Re: SQL




Dmitry A. Kazakov wrote:
On 5 Feb 2006 14:00:22 -0800, topmind wrote:

Dmitry A. Kazakov wrote:

When I see an actual case with code from my domain, I might change my
mind. Types don't model biz things very well IMO.

They need not to. The whole point is that relational is typed as well. Full
stop.

For a loose or wide definition of "types", perhaps.


Whatever advantages of modern typed systems could be used to improve (sic!)
existing typed (sic!) relational systems is another question. It is up to
developers.

Go for it. Improve away.


How specificly is "types" different from "validation" in this example?

x = add("123","99.28");
y = add("foo","7");

The language does not care what "foo" is here. Only the "add" function
will care when it checks to see that the first parameter is a valid
number.

The above isn't properly typed. "123" has the type String. Strings aren't
additive.

Language can and do this. Label it however you want, it works.

Really? What is the result of add("fee", "123") ?

"1069"? "4201"? "fee123"? "sysadmin@xxxxxxxxx"?

An error. Unless perhaps we have something optional like:

x = add(a, b, valueOnError=0)

Or

x = add(a, b, onError="raiseErr('std')")


There are other things it might check such as range because it
may not be able to add large numbers. Types cannot do this very well
unless we either pick arbitrary chunk sizes, or create a type for every
possible length/size, which is dumb.

Types do it perfectly. I can have a wide set of numeric types having
different models.

And long-winded confusing code to use it.

Huh, the code you presented is 1) longer, 2) far more confused.

I don't have to define and hunt down definitions of types. You will
have something like:

a = new integer(min=-223452345, max=234234234);
b = new integer(min=-09809809809, max=242093423423);
x = a.add(b);


As I have shown, it is not type free. It is typed in a definite way.

I suspect we would need a clear definition of "types" to settle this.
Either way, it is not relying on "types" in the usual strong-typed way.
By the way, many scripting languages make no internal distinction
between:

x = 123

and

x = "123"

Some keep an internal "flag" to track how it was defined, and some
don't, treating everything more or less as strings with no internal
flags to indicate origin or history of usage.


How do
you know that this way is the proper one? Do you have use-tests to verify
that? Did you count all these tests?
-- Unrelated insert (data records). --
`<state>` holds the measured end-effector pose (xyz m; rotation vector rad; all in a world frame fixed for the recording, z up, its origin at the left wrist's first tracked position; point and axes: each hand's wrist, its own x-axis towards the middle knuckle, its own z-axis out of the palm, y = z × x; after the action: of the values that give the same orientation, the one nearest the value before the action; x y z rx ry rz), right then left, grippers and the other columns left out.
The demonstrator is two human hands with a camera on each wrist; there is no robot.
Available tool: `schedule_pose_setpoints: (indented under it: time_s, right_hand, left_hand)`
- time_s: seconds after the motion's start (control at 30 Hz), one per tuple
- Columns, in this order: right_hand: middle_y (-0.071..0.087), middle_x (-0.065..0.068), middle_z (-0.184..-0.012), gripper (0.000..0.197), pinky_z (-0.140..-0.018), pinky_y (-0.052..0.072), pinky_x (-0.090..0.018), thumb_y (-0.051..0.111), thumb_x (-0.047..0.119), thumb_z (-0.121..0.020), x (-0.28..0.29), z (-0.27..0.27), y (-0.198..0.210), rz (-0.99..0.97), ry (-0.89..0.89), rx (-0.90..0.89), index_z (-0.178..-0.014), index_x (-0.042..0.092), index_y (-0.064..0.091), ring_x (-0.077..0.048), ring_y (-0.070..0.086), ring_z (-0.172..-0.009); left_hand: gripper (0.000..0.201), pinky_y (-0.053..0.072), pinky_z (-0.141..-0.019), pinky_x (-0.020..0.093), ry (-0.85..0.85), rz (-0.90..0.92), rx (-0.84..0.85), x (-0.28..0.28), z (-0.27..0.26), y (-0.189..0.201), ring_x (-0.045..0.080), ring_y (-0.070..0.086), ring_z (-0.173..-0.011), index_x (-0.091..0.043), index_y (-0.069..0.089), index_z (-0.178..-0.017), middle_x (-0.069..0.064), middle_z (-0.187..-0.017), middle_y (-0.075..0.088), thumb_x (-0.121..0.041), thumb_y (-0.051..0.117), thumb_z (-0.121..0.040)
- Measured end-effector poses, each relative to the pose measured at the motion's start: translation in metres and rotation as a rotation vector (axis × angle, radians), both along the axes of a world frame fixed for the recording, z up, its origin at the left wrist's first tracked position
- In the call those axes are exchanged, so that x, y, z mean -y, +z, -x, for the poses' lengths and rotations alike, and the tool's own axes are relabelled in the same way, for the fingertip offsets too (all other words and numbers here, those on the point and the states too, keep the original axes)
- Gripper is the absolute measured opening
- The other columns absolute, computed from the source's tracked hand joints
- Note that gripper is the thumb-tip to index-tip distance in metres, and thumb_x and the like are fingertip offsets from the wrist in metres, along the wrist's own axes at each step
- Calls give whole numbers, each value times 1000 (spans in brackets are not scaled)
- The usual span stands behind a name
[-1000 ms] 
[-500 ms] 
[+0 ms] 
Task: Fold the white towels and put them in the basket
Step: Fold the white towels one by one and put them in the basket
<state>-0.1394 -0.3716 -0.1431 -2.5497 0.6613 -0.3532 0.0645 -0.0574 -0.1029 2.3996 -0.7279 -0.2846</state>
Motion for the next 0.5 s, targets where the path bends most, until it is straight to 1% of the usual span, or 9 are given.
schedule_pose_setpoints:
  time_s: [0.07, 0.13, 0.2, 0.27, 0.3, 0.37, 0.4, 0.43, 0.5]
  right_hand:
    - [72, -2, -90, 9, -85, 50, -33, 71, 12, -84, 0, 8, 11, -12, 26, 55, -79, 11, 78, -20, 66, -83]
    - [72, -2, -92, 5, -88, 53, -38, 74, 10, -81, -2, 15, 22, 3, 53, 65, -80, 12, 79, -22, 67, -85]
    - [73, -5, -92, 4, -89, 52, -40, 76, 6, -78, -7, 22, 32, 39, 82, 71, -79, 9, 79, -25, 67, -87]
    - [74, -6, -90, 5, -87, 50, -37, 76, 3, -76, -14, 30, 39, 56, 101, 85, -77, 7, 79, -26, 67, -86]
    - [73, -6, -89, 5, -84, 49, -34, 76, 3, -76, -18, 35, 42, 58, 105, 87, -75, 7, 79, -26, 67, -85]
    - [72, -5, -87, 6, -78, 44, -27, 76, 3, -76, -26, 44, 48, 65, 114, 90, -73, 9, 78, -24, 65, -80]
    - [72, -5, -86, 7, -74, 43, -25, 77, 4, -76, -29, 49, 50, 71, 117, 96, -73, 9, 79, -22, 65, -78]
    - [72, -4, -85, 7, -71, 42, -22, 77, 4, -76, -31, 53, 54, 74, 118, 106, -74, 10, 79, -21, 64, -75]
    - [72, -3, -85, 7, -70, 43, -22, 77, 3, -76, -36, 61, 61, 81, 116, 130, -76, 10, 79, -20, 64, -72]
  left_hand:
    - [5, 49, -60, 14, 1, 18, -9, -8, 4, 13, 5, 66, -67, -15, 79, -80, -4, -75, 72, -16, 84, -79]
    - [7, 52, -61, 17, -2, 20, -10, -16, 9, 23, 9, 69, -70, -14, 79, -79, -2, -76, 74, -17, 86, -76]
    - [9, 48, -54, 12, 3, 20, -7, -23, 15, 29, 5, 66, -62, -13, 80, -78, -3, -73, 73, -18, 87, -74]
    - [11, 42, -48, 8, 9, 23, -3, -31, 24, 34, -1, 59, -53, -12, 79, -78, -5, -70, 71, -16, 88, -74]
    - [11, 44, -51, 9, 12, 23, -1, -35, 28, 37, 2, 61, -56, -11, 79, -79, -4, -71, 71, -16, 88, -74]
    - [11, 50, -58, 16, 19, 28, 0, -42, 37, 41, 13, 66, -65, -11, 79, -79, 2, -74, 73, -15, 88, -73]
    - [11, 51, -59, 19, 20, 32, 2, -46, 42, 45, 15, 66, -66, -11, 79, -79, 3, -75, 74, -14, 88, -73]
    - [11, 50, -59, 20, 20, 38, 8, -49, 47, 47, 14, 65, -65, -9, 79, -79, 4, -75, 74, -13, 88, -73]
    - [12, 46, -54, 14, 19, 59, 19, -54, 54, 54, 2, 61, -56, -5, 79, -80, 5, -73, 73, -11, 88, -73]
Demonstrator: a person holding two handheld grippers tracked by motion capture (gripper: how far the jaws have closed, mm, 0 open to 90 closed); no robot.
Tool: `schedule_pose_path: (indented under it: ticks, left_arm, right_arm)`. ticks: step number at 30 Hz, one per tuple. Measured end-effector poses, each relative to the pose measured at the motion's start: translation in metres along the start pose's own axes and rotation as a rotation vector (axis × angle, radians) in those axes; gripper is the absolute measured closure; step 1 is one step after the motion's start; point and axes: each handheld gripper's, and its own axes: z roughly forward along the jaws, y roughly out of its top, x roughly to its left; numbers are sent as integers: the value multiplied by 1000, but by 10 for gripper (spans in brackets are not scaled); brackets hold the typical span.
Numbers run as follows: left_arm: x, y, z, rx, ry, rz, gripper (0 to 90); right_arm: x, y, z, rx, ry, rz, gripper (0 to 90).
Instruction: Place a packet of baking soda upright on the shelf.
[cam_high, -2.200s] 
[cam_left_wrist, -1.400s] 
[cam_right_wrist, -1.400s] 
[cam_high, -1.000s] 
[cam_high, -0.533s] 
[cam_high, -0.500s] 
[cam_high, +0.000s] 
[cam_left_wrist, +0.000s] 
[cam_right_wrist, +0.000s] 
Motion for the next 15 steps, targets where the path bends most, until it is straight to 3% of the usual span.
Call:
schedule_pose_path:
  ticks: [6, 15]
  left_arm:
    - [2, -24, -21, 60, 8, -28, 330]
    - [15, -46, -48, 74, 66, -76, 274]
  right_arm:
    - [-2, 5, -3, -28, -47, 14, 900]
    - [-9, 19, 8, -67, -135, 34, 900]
Where are use tests for accuracy,
rounding errors?

Rounding errors for "add"?

(I never liked how floating point did division anyhow.)


Businesses are run by scrooges: they want productivity at a low cost.
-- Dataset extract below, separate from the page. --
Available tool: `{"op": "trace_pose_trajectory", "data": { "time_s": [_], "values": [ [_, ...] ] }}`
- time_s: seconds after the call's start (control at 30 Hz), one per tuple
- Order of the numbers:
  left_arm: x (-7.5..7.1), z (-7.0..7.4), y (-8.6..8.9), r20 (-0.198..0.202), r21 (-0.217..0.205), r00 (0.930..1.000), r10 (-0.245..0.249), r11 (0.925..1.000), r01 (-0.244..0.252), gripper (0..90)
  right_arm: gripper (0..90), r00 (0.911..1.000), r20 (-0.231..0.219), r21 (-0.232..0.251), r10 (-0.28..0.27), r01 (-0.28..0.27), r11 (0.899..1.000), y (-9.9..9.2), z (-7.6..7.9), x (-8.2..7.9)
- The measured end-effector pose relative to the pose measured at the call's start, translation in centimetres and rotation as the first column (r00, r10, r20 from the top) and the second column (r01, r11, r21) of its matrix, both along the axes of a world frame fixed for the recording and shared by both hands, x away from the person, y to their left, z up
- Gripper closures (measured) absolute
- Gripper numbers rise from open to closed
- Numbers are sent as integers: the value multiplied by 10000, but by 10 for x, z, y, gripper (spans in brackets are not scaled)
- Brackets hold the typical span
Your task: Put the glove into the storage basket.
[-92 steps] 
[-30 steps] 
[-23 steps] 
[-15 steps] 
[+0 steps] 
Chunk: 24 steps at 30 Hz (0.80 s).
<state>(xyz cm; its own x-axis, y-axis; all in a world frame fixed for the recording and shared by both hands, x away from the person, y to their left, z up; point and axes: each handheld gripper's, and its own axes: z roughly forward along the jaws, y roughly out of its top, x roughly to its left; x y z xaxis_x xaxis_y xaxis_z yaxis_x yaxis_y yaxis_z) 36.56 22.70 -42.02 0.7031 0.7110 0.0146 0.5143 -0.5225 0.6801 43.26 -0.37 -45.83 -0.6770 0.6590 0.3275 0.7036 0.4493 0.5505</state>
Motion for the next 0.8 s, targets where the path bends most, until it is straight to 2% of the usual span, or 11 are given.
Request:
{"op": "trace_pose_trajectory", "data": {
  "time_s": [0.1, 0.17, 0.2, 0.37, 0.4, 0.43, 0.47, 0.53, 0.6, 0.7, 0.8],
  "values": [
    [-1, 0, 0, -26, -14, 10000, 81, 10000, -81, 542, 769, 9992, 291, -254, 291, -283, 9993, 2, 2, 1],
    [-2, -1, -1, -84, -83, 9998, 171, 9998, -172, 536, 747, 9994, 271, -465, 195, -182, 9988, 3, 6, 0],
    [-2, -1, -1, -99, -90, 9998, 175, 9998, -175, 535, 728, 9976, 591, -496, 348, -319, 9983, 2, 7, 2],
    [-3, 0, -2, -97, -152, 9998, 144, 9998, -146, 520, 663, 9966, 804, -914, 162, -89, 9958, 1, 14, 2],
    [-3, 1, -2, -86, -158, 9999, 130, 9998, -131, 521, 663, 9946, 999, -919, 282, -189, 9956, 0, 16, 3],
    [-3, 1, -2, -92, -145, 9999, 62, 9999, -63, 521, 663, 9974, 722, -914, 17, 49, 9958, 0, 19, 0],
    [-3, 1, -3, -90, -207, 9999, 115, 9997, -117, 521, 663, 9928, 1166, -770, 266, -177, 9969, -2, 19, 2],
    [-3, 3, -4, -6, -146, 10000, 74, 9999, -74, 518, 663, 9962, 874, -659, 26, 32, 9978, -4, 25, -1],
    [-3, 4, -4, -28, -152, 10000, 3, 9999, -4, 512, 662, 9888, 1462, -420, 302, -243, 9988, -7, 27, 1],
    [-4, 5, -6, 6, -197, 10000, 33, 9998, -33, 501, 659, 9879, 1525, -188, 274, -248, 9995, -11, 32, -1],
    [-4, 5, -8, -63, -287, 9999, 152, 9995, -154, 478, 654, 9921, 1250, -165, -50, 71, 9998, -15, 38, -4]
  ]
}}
I'm sure, they know pretty well what risk management is.

Indeed, and often don't want to pay for too much of it.


Strong typing does not provide this.

SQL is typed, so I see no point.

Perhaps, but it is possible to create a nearly type-free version of
SQL.

SQL-Lite (sqlite.org) is allegedly one such tool, although I've never
tried it.



but also utterly inefficient with respect of
space and time required for may operations.
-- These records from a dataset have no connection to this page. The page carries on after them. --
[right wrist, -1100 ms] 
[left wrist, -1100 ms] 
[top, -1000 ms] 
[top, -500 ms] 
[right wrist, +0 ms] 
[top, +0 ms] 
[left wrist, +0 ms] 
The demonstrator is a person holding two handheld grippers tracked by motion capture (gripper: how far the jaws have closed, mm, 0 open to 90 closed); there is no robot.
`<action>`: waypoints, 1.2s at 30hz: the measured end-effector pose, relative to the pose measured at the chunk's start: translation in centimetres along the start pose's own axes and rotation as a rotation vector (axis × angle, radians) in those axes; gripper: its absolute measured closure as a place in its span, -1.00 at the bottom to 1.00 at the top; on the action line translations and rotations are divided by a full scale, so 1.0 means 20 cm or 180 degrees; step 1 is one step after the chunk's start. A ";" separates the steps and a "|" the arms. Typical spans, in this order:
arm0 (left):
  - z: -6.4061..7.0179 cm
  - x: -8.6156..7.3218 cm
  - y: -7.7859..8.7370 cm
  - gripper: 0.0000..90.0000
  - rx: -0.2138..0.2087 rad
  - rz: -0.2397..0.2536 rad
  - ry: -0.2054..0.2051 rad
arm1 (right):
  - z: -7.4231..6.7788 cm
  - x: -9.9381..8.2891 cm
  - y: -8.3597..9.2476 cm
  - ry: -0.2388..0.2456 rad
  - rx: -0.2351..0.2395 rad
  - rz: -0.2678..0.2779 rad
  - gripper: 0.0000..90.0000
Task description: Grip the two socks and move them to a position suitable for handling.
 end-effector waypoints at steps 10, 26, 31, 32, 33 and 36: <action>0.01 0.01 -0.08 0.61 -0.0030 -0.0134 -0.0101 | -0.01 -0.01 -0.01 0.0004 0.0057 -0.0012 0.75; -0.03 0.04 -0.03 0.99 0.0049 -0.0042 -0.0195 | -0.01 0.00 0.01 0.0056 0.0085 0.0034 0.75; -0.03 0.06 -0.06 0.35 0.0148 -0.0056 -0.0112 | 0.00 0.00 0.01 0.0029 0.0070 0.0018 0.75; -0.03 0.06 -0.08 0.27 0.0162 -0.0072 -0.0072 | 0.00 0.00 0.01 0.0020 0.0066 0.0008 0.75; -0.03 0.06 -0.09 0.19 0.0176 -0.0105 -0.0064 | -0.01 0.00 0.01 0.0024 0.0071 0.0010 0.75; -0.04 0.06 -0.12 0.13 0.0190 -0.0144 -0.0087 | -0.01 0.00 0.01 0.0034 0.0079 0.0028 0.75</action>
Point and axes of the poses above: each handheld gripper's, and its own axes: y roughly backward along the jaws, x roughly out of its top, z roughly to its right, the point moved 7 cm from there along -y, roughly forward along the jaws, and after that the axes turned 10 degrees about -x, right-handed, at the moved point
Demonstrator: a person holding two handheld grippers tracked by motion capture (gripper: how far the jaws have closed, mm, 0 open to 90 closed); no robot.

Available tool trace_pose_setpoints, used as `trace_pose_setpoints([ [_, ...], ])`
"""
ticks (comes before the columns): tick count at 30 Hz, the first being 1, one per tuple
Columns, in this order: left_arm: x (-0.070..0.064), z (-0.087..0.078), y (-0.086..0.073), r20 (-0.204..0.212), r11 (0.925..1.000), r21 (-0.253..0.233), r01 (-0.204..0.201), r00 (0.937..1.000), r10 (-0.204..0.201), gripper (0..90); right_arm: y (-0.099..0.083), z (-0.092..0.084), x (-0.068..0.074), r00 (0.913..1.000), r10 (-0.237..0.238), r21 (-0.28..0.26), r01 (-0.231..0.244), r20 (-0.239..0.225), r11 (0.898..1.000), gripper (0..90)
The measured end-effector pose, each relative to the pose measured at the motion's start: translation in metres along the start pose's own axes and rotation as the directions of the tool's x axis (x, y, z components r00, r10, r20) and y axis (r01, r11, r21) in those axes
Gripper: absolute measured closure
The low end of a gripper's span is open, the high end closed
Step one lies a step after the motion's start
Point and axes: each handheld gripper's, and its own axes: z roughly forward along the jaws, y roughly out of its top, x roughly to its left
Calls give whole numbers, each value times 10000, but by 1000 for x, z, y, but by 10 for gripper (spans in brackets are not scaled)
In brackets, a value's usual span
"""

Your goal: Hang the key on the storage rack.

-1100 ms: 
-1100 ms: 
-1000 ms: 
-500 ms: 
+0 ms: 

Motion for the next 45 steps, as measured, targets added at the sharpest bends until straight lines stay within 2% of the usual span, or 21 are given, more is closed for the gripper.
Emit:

When I encounter enough of such scenarios,

Put an image in relational table, so that each pixel would be a cell.
Put a program code in a relational table and write compiler in SQL
...

Why SQL? SQL is one of an infinite possible relational languages.

Fine, show us an outline of a better language limited to solely relations
and we'll see.

Hold on, are we talking about implementation here, or the language? I
don't see how the language relates to compactly representing pixels
internally.

As far as implementation, one could create a table such as:

table: images
--------------
imageRef // image ID
x
y
pixelValue

It could be mapped directly to a RAM image if we want speed and
compactness. (Perhaps it should be called a "view" and not a table,
although philosophically they are perhaps the same thing.)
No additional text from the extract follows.